» **TASK OBJECTIVE**
Repeat precisely the span of lines below that opens with the line containing "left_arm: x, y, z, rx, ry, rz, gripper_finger" and closes with the line containing "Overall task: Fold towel", both included.

» **DATASET EXCERPT**

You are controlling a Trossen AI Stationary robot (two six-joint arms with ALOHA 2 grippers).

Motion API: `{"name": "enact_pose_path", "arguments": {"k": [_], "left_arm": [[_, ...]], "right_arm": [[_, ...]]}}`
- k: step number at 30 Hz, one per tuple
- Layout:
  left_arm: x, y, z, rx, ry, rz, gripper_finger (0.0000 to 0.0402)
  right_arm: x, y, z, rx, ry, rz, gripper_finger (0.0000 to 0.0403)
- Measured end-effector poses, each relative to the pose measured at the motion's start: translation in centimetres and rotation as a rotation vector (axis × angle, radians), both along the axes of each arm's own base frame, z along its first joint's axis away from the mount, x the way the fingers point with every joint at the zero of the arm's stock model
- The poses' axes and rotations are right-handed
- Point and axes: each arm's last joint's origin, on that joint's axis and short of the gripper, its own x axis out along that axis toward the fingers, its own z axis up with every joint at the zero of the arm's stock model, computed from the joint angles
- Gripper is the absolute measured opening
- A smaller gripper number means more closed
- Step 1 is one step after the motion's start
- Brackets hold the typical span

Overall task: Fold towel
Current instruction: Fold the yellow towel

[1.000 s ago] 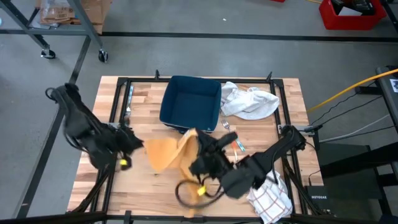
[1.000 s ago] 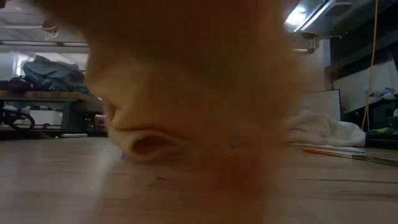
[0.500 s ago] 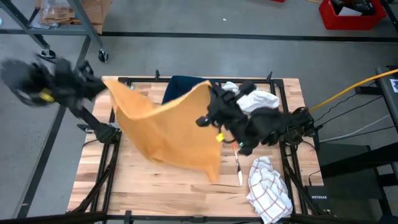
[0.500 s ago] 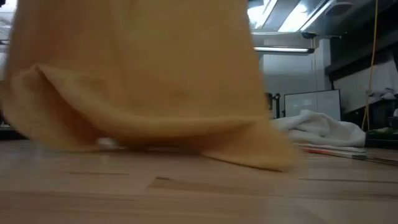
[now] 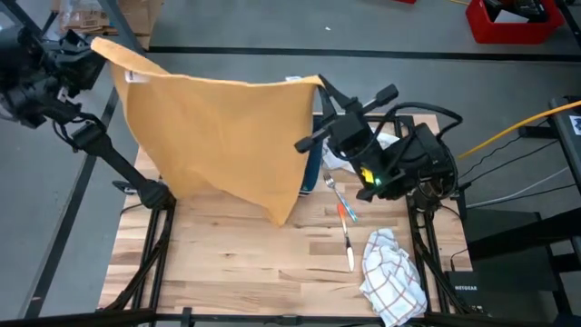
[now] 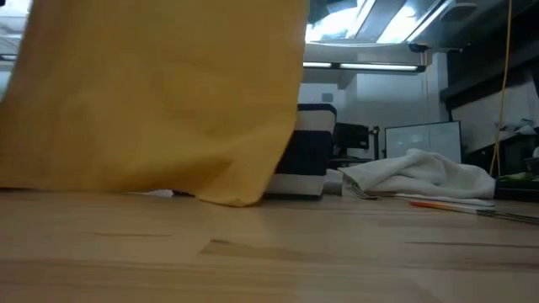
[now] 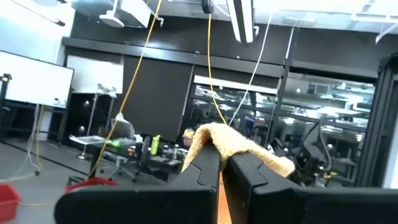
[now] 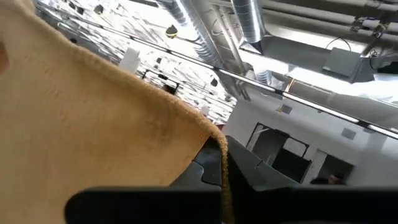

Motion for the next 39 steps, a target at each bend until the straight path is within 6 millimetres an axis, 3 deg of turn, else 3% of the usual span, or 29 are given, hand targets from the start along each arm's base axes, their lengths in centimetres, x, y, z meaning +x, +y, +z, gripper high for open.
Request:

» **ANSWER TO THIS TASK**
  left_arm: x, y, z, rx, ry, rz, gripper_finger (0.0000 to 0.0402)
  right_arm: x, y, z, rx, ry, rz, gripper_finger (0.0000 to 0.0403)
- Measured end-effector poses, each relative to the pose measured at the motion's start: translation in centimetres and rotation as a rotation vector (axis × angle, radians), both along the axes of each arm's own base frame, z along its first joint's axis away from the mount, x the way the fingers point with every joint at the zero of the arm's stock model
- The poses' axes and rotations are right-handed
- Point and axes: each arm's last joint's origin, on that joint's axis and short of the gripper, its own x axis out along that axis toward the fingers, its own z axis up with every joint at the zero of the arm's stock model, computed from the joint angles
- Gripper is the absolute measured opening
- A smaller gripper number means more closed
- Step 1 is one step after the motion's start
- Brackets hold the typical span

Overall task: Fold towel

This exercise has been worked through to completion.